- **INSTRUCTIONS TO FOLLOW**:
In the records that follow, count the lines where the string "green" appears, and give the count with nothing added.

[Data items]
============

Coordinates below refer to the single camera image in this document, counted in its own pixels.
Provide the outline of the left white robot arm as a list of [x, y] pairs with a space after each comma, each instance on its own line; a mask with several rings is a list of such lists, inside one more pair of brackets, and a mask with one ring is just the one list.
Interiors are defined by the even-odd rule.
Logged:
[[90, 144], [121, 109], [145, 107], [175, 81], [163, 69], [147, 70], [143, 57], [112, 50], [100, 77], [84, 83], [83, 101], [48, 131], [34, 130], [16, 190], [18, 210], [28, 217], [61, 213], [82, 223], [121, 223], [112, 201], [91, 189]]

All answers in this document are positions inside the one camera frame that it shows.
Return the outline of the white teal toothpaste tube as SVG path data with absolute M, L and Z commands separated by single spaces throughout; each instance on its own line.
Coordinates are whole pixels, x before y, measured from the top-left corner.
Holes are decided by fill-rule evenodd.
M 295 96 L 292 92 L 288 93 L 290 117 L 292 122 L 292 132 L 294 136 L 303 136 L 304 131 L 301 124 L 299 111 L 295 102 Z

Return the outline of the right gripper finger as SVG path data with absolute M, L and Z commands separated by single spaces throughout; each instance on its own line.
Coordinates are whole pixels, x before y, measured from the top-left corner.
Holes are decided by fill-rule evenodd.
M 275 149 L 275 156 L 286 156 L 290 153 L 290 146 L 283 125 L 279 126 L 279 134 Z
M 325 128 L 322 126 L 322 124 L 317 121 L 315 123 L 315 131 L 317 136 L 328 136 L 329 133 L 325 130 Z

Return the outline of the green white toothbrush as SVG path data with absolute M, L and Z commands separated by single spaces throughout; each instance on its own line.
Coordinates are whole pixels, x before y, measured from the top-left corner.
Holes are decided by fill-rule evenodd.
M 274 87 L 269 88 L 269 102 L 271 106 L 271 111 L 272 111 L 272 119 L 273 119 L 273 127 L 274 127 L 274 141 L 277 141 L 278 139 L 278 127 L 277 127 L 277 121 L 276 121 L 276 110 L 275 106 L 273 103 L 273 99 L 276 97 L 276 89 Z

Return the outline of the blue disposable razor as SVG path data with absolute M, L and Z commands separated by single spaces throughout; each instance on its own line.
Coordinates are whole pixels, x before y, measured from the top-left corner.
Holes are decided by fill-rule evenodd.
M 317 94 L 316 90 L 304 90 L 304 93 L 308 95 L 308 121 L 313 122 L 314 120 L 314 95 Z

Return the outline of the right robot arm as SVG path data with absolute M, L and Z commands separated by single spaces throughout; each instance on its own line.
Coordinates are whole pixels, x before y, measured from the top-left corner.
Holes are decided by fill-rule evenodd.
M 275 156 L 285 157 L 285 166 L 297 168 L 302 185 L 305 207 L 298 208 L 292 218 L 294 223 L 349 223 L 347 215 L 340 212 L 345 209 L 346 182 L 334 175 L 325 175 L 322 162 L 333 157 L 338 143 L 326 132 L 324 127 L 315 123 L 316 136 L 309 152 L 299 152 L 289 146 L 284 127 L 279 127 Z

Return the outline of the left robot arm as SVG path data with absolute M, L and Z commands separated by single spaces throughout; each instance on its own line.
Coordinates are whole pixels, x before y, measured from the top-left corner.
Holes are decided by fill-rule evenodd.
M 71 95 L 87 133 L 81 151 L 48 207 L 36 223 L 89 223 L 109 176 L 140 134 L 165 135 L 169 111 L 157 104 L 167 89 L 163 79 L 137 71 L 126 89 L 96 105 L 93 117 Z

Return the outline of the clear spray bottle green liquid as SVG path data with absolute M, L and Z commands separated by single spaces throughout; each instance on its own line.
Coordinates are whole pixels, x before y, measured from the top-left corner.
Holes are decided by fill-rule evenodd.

============

- **RESPONSE TO THIS EXERCISE**:
2